REQUIREMENT: Somewhere below are a line with "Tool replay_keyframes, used" and a later line with "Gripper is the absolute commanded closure". Output exactly those lines and all lines between them.

DATA PROVIDED:
---*---
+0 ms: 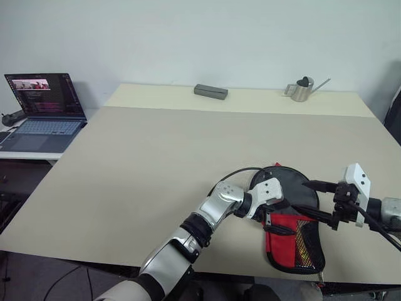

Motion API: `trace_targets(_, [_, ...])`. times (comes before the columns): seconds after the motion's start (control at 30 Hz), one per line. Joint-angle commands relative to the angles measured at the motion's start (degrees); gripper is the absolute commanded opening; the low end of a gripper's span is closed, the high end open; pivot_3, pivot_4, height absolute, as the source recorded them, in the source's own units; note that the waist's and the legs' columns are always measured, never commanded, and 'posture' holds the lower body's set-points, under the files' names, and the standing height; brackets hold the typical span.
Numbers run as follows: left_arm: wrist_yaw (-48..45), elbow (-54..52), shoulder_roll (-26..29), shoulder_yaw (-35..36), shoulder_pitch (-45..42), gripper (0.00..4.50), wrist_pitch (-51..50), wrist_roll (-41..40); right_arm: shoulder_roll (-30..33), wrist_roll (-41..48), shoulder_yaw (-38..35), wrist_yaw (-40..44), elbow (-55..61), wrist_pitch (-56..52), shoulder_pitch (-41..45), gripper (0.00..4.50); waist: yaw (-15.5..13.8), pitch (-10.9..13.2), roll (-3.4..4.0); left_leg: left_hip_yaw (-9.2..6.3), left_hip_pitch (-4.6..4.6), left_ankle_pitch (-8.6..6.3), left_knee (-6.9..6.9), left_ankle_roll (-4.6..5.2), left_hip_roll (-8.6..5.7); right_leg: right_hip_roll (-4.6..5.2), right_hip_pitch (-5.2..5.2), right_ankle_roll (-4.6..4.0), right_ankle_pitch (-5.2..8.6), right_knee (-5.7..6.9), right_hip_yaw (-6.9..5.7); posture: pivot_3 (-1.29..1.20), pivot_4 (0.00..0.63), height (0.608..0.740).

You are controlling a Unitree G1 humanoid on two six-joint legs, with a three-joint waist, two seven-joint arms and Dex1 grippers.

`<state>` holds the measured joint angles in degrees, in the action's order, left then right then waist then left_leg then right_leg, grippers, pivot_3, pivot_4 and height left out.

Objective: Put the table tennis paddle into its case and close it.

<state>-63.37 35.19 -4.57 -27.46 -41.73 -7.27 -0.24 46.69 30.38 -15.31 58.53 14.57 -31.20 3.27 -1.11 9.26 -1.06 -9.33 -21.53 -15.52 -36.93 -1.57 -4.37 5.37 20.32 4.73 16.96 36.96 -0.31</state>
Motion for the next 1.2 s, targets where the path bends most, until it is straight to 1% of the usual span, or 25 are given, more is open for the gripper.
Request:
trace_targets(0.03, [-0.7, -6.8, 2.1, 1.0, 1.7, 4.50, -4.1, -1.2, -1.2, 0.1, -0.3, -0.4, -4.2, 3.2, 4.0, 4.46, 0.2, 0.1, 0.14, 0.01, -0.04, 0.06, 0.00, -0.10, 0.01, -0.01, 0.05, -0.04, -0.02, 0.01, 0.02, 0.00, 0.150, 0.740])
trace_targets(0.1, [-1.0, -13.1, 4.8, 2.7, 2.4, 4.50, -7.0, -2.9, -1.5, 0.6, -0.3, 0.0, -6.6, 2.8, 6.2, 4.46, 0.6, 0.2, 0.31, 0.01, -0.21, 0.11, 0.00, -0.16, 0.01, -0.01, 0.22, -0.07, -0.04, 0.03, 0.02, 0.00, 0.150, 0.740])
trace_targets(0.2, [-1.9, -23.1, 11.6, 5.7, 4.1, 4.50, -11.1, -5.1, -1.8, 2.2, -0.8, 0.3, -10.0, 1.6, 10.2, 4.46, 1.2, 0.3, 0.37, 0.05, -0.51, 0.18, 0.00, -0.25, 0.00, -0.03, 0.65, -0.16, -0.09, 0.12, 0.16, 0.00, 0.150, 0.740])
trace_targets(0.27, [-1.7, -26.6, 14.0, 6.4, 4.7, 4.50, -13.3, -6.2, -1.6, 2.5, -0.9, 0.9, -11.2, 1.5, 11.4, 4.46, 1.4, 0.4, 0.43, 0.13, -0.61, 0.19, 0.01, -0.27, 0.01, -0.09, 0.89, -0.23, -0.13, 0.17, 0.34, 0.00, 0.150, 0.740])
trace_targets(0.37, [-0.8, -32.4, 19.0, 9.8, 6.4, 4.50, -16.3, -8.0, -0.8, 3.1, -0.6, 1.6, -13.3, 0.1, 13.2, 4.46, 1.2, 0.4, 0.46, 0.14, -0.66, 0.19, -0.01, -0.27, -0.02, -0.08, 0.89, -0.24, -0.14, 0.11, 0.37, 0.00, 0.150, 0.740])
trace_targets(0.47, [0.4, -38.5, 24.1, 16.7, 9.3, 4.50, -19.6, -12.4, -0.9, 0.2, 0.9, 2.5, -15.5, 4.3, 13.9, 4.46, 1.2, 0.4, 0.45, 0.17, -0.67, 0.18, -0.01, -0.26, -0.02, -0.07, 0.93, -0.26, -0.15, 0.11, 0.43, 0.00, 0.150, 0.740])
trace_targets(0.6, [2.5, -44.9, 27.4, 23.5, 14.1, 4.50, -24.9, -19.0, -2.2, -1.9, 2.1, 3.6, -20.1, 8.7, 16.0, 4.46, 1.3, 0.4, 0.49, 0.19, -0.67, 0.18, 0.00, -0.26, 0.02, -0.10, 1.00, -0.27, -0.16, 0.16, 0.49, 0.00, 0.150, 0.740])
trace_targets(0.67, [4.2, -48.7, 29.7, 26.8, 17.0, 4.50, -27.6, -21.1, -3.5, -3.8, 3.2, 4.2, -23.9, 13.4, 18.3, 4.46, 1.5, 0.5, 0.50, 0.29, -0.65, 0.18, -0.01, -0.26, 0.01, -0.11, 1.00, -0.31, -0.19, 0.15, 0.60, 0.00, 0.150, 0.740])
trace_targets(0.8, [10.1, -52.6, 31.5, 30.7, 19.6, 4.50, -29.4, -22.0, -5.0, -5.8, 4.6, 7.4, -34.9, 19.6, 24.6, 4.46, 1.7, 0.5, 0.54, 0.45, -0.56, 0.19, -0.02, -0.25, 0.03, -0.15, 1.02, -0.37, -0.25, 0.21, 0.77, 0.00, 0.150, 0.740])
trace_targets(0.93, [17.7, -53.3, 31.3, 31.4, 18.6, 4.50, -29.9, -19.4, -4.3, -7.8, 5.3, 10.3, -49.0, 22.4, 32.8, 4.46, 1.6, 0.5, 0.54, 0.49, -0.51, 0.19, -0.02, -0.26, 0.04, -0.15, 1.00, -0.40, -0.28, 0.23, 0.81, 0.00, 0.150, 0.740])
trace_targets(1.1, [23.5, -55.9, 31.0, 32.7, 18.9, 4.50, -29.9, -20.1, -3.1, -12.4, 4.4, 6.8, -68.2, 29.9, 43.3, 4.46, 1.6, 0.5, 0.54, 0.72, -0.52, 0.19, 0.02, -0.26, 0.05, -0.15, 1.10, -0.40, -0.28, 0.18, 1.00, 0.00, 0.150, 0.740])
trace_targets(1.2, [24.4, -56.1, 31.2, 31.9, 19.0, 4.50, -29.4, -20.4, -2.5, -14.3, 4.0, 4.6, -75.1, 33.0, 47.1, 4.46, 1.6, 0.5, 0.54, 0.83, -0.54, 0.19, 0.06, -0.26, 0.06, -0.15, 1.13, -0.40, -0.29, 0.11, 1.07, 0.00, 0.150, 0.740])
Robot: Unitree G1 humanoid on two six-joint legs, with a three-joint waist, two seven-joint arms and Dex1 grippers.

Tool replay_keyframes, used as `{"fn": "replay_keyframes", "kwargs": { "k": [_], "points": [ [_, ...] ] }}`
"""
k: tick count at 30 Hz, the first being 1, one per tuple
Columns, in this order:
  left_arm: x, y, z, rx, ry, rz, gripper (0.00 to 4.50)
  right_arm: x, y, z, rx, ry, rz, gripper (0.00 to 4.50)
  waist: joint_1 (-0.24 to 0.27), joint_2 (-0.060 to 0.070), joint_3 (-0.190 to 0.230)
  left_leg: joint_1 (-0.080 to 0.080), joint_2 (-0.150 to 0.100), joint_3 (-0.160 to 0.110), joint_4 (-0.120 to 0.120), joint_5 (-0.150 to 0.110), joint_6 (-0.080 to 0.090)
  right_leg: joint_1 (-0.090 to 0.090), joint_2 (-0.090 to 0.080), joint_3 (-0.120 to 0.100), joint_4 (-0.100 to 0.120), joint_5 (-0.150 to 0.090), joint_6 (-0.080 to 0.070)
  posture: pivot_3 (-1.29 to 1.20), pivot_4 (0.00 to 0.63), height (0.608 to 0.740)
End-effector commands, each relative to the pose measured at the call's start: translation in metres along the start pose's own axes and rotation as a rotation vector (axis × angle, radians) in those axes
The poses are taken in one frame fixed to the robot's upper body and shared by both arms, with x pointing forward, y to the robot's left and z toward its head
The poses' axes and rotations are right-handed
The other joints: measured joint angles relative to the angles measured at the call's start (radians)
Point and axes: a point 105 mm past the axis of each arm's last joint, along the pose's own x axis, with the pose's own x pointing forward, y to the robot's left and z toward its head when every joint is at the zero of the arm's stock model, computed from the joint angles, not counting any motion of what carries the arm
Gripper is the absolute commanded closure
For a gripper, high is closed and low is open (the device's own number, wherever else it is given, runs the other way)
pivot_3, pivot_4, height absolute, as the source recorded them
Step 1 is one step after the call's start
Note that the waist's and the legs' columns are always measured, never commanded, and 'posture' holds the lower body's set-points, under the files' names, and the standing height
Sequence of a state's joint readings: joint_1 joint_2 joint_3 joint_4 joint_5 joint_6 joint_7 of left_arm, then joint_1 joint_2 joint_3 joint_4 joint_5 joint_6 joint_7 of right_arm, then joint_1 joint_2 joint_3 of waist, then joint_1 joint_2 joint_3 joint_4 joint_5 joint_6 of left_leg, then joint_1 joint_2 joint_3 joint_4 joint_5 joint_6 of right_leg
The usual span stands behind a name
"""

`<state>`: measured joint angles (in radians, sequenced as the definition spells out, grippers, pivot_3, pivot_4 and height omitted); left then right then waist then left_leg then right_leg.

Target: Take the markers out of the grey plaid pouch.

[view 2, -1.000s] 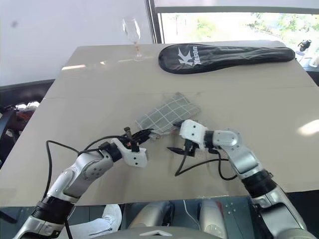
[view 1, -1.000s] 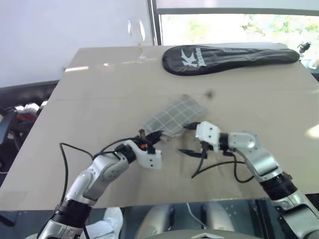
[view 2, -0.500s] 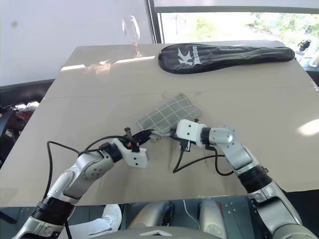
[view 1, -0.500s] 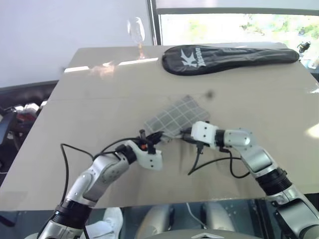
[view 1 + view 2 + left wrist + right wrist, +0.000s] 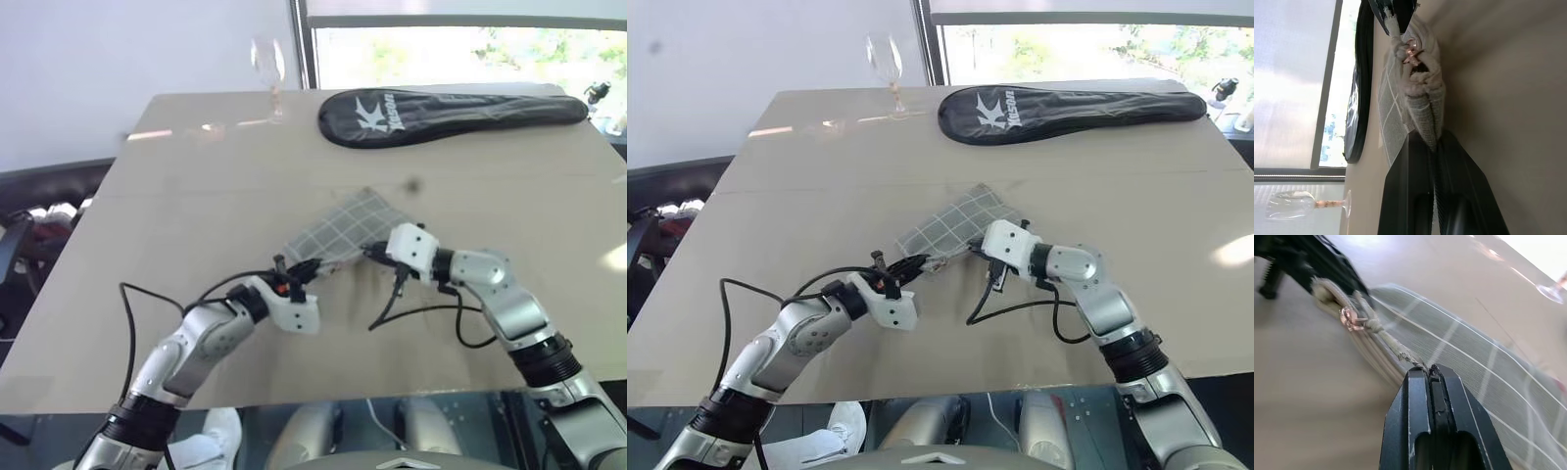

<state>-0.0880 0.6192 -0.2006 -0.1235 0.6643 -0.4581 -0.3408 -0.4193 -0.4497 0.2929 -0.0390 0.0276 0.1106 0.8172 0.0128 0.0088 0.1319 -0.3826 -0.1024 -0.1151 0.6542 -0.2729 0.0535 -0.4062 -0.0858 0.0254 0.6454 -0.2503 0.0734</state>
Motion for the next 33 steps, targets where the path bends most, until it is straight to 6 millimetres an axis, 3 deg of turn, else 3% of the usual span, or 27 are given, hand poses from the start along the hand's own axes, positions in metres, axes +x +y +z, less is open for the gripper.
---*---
ANSWER BOX:
Tool replay_keyframes, used as `{"fn": "replay_keyframes", "kwargs": { "k": [_], "points": [ [_, ...] ] }}`
"""
k: tick count at 30 Hz, the first being 1, one per tuple
Columns, in this order:
  left_arm: x, y, z, rx, ry, rz, gripper (0.00 to 4.50)
  right_arm: x, y, z, rx, ry, rz, gripper (0.00 to 4.50)
  waist: joint_1 (-0.24 to 0.27), joint_2 (-0.060 to 0.070), joint_3 (-0.190 to 0.230)
  left_leg: joint_1 (-0.080 to 0.080), joint_2 (-0.150 to 0.100), joint_3 (-0.160 to 0.110), joint_4 (-0.120 to 0.120), joint_5 (-0.150 to 0.110), joint_6 (-0.080 to 0.090)
  right_leg: joint_1 (-0.090 to 0.090), joint_2 (-0.090 to 0.080), joint_3 (-0.120 to 0.100), joint_4 (-0.100 to 0.120), joint_5 (-0.150 to 0.090), joint_6 (-0.080 to 0.070)
  posture: pivot_3 (-1.29 to 1.20), pivot_4 (0.00 to 0.63), height (0.608 to 0.740)
End-effector commands, each relative to the pose measured at the call's start: translation in metres along the start pose's own axes and rotation as a rotation vector (axis × angle, radians) in those axes
The poses are taken in one frame fixed to the robot's upper body and shared by both arms, with x pointing forward, y to the robot's left and z toward its head
The poses' axes and rotations are right-handed
The other joints: measured joint angles relative to the angles measured at the call's start (radians)
Point and axes: a point 105 mm past the axis of each arm's last joint, along the pose's own x axis, with the pose's own x pointing forward, y to the robot's left and z toward its head when every joint is at the zero of the arm's stock model, computed from the joint angles, not counting any motion of what carries the arm
Gripper is the absolute commanded closure

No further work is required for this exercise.